Director: Tony Scott;
Cast: Denzel Washington, Chris Pine, Rosario Dawson;
The ’90s audience chased a bus in ‘Speed’. The 2000s could have been the decade of the runaway train in ‘Unstoppable’. Sadly the film trails off a wee bit in the end, preventing it from jumping over the precipice and reaching for its true potential.
A ‘bad combination of human error and bad luck’ sends a half a mile long freight train hurtling at 70 miles an hour without a driver. With dangerous, toxic explosives in its bogies, it is a missile, a disaster on wheels.
When all efforts to stop it fails, two drivers on a single engine – one, veteran Frank (Denzel Washington) with 28 years of experience in railroad and the other, Will (Chris Pine) a rookie, will risk their lives to do the impossible – chase the runaway train on reverse, couple it from behind, and stop it by reversing power.
‘Unstoppable’ is a simple, straightforward film of the old-world kind, but with modern special effects. At the onset, comparisons with ‘Speed’ are imminent. But where ‘Speed’ maintained its pace till the very end, ‘Unstoppable’ does seem to drag at the very end when repeatedly used stock footage of the breakaway train becomes a tad irritating.

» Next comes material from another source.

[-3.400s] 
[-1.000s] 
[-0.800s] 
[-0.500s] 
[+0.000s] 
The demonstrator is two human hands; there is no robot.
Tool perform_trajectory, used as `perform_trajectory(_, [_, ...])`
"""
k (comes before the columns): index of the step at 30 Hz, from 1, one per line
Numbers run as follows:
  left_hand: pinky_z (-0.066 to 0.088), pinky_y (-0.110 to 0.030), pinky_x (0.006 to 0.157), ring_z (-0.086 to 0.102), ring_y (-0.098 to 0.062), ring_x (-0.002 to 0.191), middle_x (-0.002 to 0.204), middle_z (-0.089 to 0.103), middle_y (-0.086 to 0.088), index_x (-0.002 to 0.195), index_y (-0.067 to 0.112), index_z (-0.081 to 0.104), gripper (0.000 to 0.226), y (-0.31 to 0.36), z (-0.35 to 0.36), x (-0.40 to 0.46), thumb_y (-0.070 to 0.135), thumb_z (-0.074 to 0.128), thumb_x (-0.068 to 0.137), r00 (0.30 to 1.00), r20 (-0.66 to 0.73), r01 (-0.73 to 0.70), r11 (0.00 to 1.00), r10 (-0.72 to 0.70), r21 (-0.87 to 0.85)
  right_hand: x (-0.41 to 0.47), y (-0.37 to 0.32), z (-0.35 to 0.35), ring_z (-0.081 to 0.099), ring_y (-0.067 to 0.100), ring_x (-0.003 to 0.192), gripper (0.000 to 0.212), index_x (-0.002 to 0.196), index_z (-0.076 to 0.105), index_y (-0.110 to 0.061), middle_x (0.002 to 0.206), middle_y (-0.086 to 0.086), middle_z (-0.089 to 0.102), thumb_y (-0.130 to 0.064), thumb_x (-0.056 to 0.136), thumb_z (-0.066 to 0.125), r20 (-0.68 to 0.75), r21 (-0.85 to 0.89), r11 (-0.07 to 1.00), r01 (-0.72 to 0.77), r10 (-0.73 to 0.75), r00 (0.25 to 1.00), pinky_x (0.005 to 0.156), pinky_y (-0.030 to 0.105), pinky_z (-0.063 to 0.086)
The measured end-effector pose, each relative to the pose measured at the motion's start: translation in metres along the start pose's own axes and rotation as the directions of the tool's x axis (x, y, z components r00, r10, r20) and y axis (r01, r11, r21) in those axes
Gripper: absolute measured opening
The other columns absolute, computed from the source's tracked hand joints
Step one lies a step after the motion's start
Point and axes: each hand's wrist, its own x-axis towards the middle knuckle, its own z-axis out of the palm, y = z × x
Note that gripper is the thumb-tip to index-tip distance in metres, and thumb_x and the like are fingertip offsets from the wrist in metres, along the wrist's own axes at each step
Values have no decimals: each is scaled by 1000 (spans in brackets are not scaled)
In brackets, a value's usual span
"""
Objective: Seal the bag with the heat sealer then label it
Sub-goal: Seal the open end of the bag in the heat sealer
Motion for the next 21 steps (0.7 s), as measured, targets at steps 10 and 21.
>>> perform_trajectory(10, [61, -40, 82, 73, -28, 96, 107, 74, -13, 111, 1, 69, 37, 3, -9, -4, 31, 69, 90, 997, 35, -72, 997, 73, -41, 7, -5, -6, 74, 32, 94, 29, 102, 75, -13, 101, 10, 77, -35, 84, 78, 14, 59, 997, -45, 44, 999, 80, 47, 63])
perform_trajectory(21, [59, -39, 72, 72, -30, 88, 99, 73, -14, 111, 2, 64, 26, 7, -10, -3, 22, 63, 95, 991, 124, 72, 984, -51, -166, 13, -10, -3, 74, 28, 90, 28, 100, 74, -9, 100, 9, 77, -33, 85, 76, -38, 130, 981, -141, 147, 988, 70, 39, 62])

Yet, ‘Unstoppable’ works on many levels. The shaky camera work, immaculate sound design and good cinematography ups the ante. Action veteran Tony Scott (‘Top Gun’, ‘Crimson Tide’ and ‘Deja Vu’) does a good job of keeping the tension going in this film apparently based on a true story.
This brings us to the ‘inspired by true story’ as a part of the plot. Without this disclaimer at the beginning of the film, ‘Unstoppable’ would have lost much of the havoc it plays on the audience’s mind. But this little piece of information triggers wild imagination of a real train somewhere, running amok. Though, the fact really is that worldwide hundreds of incidents of runaway trains are reported every year.
What also works is the acting of Denzel Washington, an actor who brings intensity to every role he takes up.
The sub-plots, character tension and the strife between age that brings experience and strength that comes with youth but is stupid, is handled well, with the winner being experience. The motto is clear – experience does matter.
It is also not easy to maintain tension in a film without the convenience of a visible villain to hate. A runaway freight train is no evil computer Hal (‘2001: A Space Odyssey’) with seemingly deliberate mal-intentions. Its achievement is hence that much more laudatory. The sub-plot of the typical perennially profit-seeking corporate, introduces villainy of the modern kind.